Print exactly the lines starting at the one that contains "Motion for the" and ending at the last line of the listing below.

Available data:
____________________

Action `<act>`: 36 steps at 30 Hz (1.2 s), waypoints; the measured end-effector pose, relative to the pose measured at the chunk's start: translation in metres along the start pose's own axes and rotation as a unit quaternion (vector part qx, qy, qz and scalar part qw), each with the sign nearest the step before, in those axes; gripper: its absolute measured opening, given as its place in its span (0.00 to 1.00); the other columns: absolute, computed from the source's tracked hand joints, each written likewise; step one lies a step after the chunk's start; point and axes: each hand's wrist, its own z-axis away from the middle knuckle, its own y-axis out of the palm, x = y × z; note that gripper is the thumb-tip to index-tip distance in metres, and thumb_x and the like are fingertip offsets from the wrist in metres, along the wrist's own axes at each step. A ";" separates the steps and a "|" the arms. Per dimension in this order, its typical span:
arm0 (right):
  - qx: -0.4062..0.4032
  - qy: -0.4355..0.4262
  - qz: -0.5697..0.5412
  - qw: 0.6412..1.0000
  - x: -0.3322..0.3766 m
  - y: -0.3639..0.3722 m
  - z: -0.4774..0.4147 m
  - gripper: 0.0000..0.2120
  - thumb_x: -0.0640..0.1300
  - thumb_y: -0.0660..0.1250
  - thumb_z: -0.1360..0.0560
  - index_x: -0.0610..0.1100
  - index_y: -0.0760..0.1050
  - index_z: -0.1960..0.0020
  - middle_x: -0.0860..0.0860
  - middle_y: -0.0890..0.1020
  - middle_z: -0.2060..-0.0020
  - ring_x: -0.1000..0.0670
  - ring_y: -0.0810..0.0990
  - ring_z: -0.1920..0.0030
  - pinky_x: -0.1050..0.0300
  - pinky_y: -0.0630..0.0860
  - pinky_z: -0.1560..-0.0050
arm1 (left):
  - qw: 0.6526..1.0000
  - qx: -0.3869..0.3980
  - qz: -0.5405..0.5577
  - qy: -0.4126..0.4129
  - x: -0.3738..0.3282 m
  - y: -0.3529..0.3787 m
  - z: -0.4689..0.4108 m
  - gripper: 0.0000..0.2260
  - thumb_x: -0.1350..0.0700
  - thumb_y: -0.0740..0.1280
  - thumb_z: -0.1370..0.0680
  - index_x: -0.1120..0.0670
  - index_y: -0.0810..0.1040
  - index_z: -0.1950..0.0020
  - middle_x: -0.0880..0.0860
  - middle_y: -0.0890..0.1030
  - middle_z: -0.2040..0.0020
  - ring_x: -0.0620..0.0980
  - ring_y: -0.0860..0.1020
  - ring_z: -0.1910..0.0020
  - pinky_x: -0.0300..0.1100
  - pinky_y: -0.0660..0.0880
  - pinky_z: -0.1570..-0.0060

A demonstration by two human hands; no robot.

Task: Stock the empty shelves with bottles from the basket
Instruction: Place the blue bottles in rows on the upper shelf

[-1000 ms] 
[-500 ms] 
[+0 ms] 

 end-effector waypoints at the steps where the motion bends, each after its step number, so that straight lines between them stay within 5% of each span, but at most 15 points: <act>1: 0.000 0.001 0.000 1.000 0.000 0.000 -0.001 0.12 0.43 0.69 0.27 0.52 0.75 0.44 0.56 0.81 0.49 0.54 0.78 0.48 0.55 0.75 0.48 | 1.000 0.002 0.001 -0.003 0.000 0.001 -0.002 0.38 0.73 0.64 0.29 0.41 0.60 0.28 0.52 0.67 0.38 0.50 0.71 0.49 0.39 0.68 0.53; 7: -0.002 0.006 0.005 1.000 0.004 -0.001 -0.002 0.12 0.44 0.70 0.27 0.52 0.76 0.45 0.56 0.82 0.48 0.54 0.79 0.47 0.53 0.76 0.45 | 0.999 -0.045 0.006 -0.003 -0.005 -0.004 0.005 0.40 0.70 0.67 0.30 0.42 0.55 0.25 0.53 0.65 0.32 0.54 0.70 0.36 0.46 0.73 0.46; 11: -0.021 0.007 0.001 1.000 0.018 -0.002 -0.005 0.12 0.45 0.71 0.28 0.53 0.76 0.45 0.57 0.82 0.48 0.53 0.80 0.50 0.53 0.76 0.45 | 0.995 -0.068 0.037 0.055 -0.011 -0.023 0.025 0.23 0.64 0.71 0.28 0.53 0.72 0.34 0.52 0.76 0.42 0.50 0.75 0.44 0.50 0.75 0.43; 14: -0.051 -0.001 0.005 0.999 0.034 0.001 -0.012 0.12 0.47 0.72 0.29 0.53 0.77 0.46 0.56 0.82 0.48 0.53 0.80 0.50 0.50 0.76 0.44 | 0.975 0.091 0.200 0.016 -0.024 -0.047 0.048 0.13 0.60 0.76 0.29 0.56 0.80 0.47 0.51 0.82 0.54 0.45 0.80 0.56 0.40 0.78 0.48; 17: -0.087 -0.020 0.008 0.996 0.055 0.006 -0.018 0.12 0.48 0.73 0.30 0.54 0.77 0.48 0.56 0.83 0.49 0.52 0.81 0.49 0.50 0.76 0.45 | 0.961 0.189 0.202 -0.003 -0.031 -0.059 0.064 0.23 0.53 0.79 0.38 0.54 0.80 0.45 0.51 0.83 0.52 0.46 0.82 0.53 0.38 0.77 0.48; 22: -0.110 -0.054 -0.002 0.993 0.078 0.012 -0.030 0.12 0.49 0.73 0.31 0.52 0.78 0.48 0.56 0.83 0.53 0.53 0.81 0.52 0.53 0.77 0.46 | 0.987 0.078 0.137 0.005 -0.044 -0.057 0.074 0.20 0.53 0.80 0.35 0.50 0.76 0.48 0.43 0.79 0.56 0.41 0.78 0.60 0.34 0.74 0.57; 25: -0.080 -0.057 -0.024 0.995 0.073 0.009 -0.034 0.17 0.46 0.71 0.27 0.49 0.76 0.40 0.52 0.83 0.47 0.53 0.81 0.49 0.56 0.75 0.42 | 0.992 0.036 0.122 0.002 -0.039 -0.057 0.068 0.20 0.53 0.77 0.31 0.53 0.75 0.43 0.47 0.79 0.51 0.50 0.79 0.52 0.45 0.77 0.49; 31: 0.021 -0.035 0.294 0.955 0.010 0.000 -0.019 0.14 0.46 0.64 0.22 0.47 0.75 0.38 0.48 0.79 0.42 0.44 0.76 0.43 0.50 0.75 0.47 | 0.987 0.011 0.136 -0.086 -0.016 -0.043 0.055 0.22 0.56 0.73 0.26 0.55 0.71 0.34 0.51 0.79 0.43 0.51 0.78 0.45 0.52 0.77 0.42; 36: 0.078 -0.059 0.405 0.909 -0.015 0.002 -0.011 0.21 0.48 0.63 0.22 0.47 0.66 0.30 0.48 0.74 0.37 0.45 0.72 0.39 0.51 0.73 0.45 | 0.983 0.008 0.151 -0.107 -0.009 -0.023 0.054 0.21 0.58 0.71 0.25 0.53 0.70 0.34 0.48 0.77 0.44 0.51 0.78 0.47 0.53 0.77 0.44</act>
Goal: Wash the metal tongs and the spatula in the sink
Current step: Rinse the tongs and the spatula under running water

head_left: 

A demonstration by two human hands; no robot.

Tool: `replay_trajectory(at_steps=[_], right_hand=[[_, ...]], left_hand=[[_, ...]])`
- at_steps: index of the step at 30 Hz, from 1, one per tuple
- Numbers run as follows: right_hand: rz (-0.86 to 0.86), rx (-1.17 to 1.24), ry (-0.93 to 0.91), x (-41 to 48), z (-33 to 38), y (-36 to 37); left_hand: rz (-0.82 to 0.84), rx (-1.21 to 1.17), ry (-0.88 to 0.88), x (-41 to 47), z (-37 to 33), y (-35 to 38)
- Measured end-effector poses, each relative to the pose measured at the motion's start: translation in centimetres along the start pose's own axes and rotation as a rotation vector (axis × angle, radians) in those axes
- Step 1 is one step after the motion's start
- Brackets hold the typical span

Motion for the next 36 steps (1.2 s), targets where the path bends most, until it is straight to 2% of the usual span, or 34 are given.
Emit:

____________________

Expected answer:
Motion for the next 36 steps (1.2 s), targets where the path bends most, until it is straight to 2% of the usual span, or 34 are given.
Emit:

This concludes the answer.